Carel Pieter Cronje de Wet (25 May 1924 – 22 May 2004) was a South African politician, medical doctor, diplomat, and member of the National Party.
De Wet was mayor for Vanderbijlpark and MP of that town, then MP for Johannesburg West, and was also an Ambassador.

==Life==

Dr. Carel de Wet was born in Memel, Orange Free State Province (Now Free State). He was the grandson of Boer general Christiaan Rudolf de Wet, born 2 years after his death. He married Rina Maas in 1949 and they both had 4 children together. De Wet matriculated from Vrede High School. He would attend the University of Pretoria and graduated with a Bachelor of Science.

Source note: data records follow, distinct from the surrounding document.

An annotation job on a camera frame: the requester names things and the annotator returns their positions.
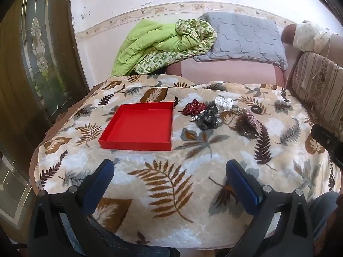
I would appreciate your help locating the white cloth bundle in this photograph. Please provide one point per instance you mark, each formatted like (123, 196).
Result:
(308, 36)

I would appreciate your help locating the brown patterned scrunchie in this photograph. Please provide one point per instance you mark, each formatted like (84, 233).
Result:
(248, 124)

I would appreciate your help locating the striped sofa cushion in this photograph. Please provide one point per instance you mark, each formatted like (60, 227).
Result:
(319, 85)

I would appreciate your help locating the pink sofa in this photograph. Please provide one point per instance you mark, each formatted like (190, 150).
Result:
(227, 71)

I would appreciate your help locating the person's right leg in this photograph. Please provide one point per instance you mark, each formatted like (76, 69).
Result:
(321, 208)

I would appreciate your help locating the grey quilted pillow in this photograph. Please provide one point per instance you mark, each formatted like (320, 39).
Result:
(241, 37)

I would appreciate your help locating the white floral scrunchie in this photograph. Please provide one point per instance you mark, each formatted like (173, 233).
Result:
(223, 103)

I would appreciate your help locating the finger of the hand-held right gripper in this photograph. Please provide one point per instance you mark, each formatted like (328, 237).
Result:
(325, 139)

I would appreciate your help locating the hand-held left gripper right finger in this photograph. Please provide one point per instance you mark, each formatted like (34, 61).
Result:
(241, 182)

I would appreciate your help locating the wooden door with stained glass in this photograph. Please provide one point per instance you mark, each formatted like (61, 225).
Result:
(16, 85)

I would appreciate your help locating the leaf print plush blanket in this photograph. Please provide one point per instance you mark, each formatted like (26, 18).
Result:
(166, 192)

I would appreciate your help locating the dark red patterned scrunchie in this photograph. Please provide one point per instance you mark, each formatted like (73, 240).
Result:
(194, 107)

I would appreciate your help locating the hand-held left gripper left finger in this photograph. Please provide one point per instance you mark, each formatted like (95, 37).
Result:
(103, 176)

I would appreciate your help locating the grey black scrunchie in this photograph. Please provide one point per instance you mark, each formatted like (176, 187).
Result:
(207, 119)

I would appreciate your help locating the red shallow cardboard box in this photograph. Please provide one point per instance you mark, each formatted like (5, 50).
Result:
(139, 125)

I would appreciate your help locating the green quilt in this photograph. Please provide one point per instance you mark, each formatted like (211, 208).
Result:
(144, 42)

He then attended Wits University and was a Medical School graduate.

==Political career==

De Wet was elected mayor of Vanderbijlpark in 1950 and became MP for that town from 1953 until 1964, in that same year, he succeeded Hilgard Muller as South African Ambassador in London, at 39, he was the youngest South African ambassador, later he would become MP for West Johannesburg in 1967. He was minister of Planning, Health, and Mines, until, on 12 May 1970, Prime Minister John Vorster, transferred his planning portfolio, though he still remained minister of Health and Mines. In 1972, he was reappointed South African Ambassador in London, a position he held until 1977.